◆ Exercise goal
Write out, word for word, every line in the data below from the one containing "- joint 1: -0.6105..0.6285" to the one containing "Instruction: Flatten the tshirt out", both of them included.

◆ Supplied information
──────────────────────────────
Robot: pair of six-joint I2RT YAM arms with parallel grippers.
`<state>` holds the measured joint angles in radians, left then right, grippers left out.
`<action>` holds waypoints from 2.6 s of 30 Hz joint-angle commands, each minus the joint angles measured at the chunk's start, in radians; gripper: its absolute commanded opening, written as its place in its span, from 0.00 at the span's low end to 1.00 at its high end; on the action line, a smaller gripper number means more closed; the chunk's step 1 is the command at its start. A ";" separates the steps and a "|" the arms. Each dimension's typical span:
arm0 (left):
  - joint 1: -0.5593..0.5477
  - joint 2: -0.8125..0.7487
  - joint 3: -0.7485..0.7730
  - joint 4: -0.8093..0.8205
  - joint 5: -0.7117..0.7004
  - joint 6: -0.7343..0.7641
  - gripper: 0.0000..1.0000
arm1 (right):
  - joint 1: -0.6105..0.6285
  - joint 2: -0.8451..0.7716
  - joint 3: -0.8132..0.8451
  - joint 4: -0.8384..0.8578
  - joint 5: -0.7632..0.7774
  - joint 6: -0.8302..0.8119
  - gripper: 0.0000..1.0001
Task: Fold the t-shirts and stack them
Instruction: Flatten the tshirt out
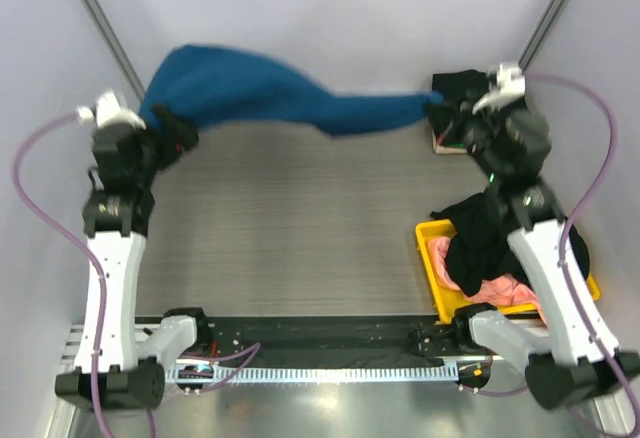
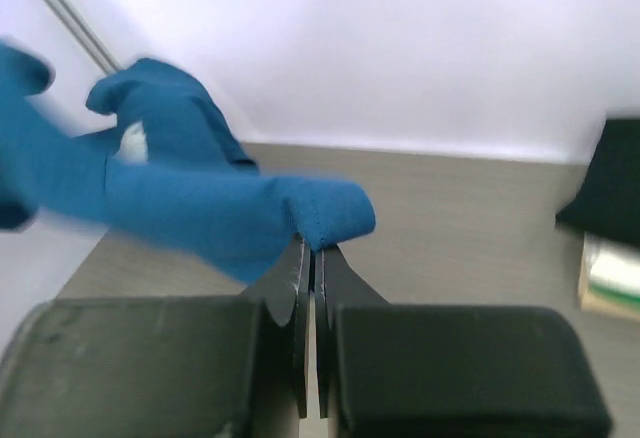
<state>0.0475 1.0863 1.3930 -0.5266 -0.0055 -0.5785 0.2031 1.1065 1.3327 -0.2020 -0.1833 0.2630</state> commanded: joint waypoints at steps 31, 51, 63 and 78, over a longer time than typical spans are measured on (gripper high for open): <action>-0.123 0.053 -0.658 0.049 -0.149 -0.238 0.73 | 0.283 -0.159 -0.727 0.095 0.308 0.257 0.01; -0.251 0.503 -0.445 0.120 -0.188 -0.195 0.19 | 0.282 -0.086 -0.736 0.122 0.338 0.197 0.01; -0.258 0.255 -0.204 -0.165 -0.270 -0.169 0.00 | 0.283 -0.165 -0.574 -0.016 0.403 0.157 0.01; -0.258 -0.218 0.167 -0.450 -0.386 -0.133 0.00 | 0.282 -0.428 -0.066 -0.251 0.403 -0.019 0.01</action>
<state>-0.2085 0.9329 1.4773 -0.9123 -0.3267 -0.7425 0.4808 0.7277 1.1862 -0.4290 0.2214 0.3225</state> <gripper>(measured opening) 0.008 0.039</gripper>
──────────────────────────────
◆ Result of the task
  - joint 1: -0.6105..0.6285
  - joint 2: -0.8451..0.7716
  - joint 3: -0.8132..0.8451
  - joint 4: -0.8384..0.8578
  - joint 5: -0.7632..0.7774
  - joint 6: -0.8302..0.8119
  - gripper: 0.0000..1.0001
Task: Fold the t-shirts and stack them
Instruction: Flatten the tshirt out

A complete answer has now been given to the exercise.